Лялин назвал несколько имён. Грудин не знал ни одного.
– Вот видите, до на-ашей провинции пока докатится, – хрипло рассмеялся он. – А то, что доводилось – малохудожественно. Впрочем, э-это не моего ума дело, пи-ишу, и на том спасибо.
– А зачем? – вдруг разозлился Лялин. – Вот я пишу ради денег. Начинал, думал, мир переверну, а свелось всё… – Он нервно затянулся. – Работа проклятая, ненавижу, а что ещё умею? Ничего!
Грудин удивлённо наморщился:
– А я та-ак разговариваю. С со-обой. С детства заикаюсь, приходилось подби-ирать слова – одно не произносил, иска-ал другое. А письменная речь – дру-угое дело, тут я свободен, как пти-ица. Слово на-аписанное вообще выше устного…

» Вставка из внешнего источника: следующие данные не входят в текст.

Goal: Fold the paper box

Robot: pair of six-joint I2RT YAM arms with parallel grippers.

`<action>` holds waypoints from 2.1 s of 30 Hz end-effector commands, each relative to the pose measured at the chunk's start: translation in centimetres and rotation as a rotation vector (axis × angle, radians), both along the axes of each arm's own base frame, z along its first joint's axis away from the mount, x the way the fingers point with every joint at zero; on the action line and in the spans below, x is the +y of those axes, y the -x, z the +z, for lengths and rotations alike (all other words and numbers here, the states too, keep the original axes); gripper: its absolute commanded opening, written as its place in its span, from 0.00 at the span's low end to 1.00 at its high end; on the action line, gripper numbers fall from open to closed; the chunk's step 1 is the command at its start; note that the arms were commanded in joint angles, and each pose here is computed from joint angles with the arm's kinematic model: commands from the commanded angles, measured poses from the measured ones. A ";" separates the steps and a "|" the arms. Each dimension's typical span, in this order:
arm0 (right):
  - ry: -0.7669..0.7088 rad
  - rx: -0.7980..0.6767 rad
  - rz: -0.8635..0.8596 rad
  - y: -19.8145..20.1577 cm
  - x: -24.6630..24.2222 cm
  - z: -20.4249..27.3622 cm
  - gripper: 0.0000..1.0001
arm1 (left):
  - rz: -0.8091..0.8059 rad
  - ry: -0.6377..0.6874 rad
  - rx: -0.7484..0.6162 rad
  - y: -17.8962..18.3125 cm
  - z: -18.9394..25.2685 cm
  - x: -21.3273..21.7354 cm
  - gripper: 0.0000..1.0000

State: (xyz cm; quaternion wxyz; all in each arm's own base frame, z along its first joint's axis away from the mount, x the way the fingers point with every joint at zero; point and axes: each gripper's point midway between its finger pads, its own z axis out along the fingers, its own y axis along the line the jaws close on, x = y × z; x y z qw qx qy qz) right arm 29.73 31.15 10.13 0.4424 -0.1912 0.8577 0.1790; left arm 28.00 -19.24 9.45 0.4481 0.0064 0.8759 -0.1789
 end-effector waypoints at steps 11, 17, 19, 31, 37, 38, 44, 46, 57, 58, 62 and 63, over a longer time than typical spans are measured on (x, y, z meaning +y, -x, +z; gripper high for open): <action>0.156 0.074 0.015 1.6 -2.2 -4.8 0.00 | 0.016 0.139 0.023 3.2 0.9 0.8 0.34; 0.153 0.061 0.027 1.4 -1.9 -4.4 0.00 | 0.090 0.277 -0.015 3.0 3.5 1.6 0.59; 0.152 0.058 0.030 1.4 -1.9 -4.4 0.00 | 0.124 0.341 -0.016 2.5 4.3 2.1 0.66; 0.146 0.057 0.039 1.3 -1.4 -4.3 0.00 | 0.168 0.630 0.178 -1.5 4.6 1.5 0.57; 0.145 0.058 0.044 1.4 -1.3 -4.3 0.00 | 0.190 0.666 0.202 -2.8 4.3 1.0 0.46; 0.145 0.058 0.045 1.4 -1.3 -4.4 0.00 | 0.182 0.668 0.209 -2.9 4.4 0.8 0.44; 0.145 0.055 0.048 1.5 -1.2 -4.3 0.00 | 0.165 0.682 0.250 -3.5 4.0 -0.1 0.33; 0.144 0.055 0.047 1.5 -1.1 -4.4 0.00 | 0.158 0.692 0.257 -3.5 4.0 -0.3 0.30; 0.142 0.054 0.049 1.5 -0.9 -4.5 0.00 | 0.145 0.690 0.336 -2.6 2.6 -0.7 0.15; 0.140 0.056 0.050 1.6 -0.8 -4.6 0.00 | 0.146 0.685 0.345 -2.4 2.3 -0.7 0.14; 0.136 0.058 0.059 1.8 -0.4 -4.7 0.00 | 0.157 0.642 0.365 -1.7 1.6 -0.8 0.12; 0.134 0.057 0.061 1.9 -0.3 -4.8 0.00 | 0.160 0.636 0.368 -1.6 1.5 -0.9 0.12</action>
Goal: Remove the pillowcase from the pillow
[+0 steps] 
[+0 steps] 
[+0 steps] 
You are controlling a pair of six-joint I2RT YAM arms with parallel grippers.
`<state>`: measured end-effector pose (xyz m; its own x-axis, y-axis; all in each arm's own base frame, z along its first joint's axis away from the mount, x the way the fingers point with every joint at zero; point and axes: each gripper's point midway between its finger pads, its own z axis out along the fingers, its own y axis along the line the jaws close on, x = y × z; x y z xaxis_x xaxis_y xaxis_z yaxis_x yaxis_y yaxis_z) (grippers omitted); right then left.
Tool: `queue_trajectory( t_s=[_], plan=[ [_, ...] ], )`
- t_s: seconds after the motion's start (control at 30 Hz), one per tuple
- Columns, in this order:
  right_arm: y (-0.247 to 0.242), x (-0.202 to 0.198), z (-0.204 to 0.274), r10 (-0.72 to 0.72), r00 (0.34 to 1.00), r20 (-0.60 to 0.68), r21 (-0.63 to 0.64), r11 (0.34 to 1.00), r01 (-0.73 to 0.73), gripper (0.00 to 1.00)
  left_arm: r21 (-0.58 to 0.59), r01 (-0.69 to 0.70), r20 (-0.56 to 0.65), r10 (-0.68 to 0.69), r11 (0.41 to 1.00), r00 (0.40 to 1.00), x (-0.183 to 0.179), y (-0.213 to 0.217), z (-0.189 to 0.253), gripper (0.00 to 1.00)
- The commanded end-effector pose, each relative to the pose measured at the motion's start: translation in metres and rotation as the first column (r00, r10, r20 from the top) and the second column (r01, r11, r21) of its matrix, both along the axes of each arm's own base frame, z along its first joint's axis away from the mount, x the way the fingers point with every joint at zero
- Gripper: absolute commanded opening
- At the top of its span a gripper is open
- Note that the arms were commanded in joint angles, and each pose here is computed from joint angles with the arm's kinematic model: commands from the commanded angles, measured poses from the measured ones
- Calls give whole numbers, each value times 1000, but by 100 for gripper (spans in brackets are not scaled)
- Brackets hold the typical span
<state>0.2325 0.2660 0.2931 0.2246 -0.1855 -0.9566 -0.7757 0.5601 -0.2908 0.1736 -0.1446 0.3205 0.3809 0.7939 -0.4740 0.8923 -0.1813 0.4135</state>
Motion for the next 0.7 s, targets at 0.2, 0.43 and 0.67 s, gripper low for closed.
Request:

– Сократ, однако, считал ровно наоборот.
– И как бы э-это стало известно, не будь пи-исьма? – Грудин улыбнулся. – И потом, вы, верно, за-аметили, я ношу линзы, а сильная близорукость развивает воображение. Роман – это форма моего сууществования, иногда думаю, не от хо-орошей жизни…
"Урод! – закричал про себя Лялин. – Убогий, ущербный урод, только и можешь буковки составлять!" Он поднялся.
– Хорошо, я посмотрю, что можно сделать. Прощайте! Грудин протянул руку. В дверях Лялин обернулся и увидел, как он смотрел на ещё дымившиеся окурки и блаженно улыбался.